Selon la Cour administrative d’appel de Bordeaux les autorisations d’exploiter en cause contreviendraient aux dispositions de l’article L.541-1 du code de l’environnement, dans sa version issue de la loi relative à la transition énergétique du 17 août 2015, selon les termes duquel :

« La généralisation du tri à la source des biodéchets, en orientant ces déchets vers des filières de valorisation matière de qualité, rend non pertinente la création de nouvelles installations de tri mécano-biologique d’ordures ménagères résiduelles n’ayant pas fait l’objet d’un tri à la source des biodéchets, qui doit donc être évitée et ne fait, en conséquence, plus l’objet d’aides des pouvoirs publics. »

Nous ne reviendrons pas sur la rédaction pour le moins curieuse du texte de loi, ni sur ces deux jurisprudences qui nous semblent, ainsi qu’à beaucoup d’observateurs, à bien des égards critiquables (cf. « Déchets : La CAA de Bordeaux fait une interprétation extensive et surprenante de l’article 70 de la loi relative à la transition énergétique » et « Déchets : La CAA de Bordeaux fait une interprétation déconcertante et préoccupante de la hiérarchie des modes de traitement des déchets »).

Ces mêmes observateurs fondaient beaucoup d’espoirs sur l’épisode 3 commenté aujourd’hui, qui devait se dérouler cette fois devant la Cour administrative d’appel de Nantes.

Dans ce dernier épisode, la SMICTOM Centre Ouest Ille et Vilaine (que nous défendions) subissait l’ultime recours (plus d’une trentaine de recours de toutes sortes ont été dirigés contre le projet du SMICTOM depuis une douzaine d’années) qui pesait encore sur son installation (un TMB couplé à un centre de stockage des déchets ultimes).

En premier instance, le tribunal administratif de Rennes avait donné gain de cause au SMICTOM en considérant notamment que la Loi relative à la transition énergétique « n’interdit pas formellement le procédé, encore moins les installations existantes et, comme en l’espèce, en service ».

L’appel était donc attendu avec impatience.

Or comme cela est l’usage, trois jours avant l’audience qui devait avoir lieu le 14 mai dernier, le rapporteur public (un magistrat de la Cour qui donne son opinion sur l’affaire) indiquait aux parties le sens des conclusions qu’il entendait exposer de façon détaillée lors de l’audience.

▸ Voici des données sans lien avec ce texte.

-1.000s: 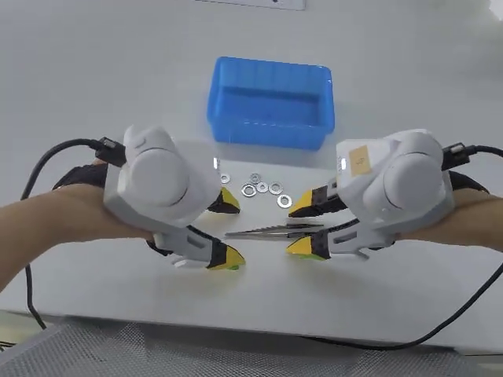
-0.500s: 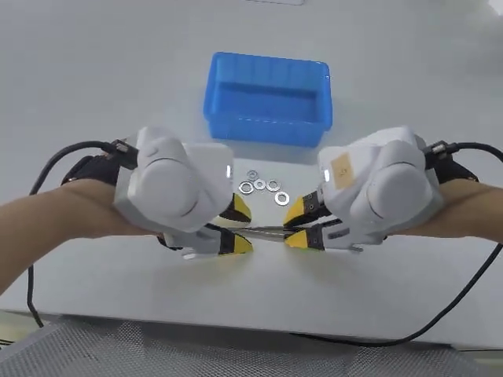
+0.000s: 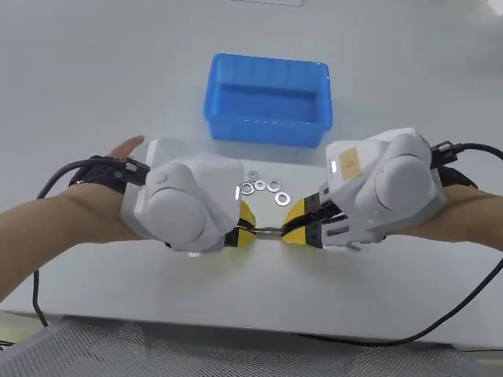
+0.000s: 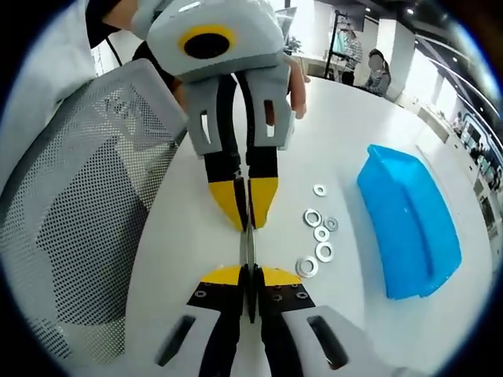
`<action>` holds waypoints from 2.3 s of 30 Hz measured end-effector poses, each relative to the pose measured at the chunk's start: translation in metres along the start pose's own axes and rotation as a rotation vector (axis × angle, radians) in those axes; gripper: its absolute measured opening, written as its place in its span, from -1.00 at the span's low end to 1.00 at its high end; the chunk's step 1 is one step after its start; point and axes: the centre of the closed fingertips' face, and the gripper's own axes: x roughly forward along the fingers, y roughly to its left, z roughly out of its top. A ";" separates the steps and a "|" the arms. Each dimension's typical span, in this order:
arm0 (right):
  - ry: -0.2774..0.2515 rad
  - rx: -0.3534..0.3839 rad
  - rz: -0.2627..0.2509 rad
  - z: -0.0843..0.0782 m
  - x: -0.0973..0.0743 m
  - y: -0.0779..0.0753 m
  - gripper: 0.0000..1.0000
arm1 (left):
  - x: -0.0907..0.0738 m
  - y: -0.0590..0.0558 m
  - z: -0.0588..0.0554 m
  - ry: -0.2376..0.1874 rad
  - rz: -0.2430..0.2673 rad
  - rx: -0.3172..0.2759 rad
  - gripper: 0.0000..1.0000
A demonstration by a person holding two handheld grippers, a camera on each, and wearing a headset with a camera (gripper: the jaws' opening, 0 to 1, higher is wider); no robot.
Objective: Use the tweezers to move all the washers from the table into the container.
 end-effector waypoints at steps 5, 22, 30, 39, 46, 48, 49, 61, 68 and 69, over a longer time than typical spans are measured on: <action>0.005 -0.035 -0.004 0.002 0.001 0.001 -0.85 | -0.002 -0.003 -0.003 0.020 -0.044 -0.128 -0.85; -0.039 -0.083 -0.044 0.013 0.001 0.001 -0.84 | -0.021 -0.002 0.008 0.019 -0.081 -0.103 -0.86; -0.065 -0.114 -0.068 0.022 -0.002 0.000 -0.83 | -0.032 0.001 0.020 0.018 -0.093 -0.057 -0.86; -0.093 -0.112 -0.095 0.026 -0.004 0.000 -0.84 | -0.038 0.003 0.039 0.020 -0.097 -0.009 -0.86; -0.150 -0.095 -0.118 0.031 -0.009 -0.002 -0.84 | -0.042 0.005 0.057 -0.007 -0.091 0.004 -0.86; -0.187 -0.066 -0.116 0.036 -0.010 -0.001 -0.84 | -0.044 0.006 0.063 -0.026 -0.092 0.001 -0.87; -0.217 -0.041 -0.114 0.039 -0.011 -0.001 -0.84 | -0.045 0.006 0.067 -0.043 -0.091 -0.008 -0.87; -0.197 -0.070 -0.108 0.040 -0.009 0.001 -0.84 | -0.043 0.005 0.072 -0.072 -0.101 -0.015 -0.87; -0.154 -0.058 -0.093 0.032 -0.006 -0.002 -0.81 | -0.039 0.007 0.077 -0.089 -0.106 -0.012 -0.86; -0.157 -0.064 -0.087 0.032 -0.006 0.000 -0.83 | -0.039 0.007 0.077 -0.089 -0.108 -0.012 -0.86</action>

Et le sens de ses conclusions était clair, puisqu’il concluait au rejet de toutes les demandes des associations et à leur condamnation à verser 2000 euros au syndicat.

Si les magistrats de la Cour sont libres de ne pas suivre les conclusions de leur collègue rapporteur public, on sait toutefois que tel est le plus souvent le cas, si bien que l’affaire semblait mal partie pour les associations.

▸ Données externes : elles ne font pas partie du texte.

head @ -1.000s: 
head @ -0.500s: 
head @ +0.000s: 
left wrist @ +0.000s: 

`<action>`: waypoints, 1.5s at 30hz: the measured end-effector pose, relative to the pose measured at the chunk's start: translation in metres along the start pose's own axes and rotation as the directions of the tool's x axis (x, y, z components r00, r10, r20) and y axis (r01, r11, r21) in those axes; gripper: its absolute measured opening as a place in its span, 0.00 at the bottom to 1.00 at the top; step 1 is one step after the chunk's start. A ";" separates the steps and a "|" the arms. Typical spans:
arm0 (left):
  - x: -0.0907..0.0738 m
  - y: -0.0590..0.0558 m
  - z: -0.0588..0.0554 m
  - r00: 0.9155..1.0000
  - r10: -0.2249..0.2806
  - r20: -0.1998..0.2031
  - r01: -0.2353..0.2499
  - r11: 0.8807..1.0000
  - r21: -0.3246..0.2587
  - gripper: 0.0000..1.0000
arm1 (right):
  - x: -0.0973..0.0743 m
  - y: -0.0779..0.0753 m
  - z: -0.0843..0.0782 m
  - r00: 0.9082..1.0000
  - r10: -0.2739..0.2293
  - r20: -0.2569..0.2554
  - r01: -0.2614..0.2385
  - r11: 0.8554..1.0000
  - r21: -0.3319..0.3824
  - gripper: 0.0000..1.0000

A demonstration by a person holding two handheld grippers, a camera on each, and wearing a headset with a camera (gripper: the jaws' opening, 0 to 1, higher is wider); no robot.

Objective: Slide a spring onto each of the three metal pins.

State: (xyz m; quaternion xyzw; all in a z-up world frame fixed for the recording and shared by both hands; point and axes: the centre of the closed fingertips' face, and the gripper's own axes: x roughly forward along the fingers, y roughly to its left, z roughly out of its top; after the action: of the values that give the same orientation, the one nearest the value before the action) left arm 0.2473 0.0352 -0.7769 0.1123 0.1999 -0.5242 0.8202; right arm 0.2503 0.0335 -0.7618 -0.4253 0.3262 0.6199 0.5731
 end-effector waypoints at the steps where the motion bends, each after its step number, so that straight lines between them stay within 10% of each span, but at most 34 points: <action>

Telle est la raison pour laquelle, dans un ultime rebondissement, les associations ont cru pouvoir se désister avant même l’audience de plaidoirie.

Et dans son arrêt du 28 mai 2018, la Cour administrative d’appel de Nantes n’avait dès lors plus d’autres choix que de prendre acte de ce désistement. Il en ressort que l’arrêté d’autorisation d’exploiter le centre de traitement des déchets du SMICTOM est définitivement validé mettant un terme à plus de 12 ans de guerre procédurale.

La Cour n’a toutefois manifestement pas gouté ce désistement de dernière minute, dont le but était semble-t-il pour les associations de se soustraire à l’indemnité à devoir au SMICTOM, puisqu’elle a malgré tout condamné les associations à verser non pas 2000 euros au syndicat comme le préconisait le rapporteur public mais 2500 euros.

En droit et dans notre « Série », on retiendra seulement que la Cour de Nantes s’apprêtait probablement à prendre une décision contraire à celles qui avaient été prises quelques mois plus tôt par la Cour administrative d’appel de Bordeaux, sans toutefois ni que l’on en soit totalement certain, ni que l’on connaisse le raisonnement juridique de la Cour.

Le suspense reste donc malheureusement entier quant à l’avenir des TMB depuis l’adoption de la LTE. Nous sommes à cet égard dans l’attente de la position du Conseil d’Etat qui semble avoir été saisi en cassation de l’une des deux affaires de Bordeaux.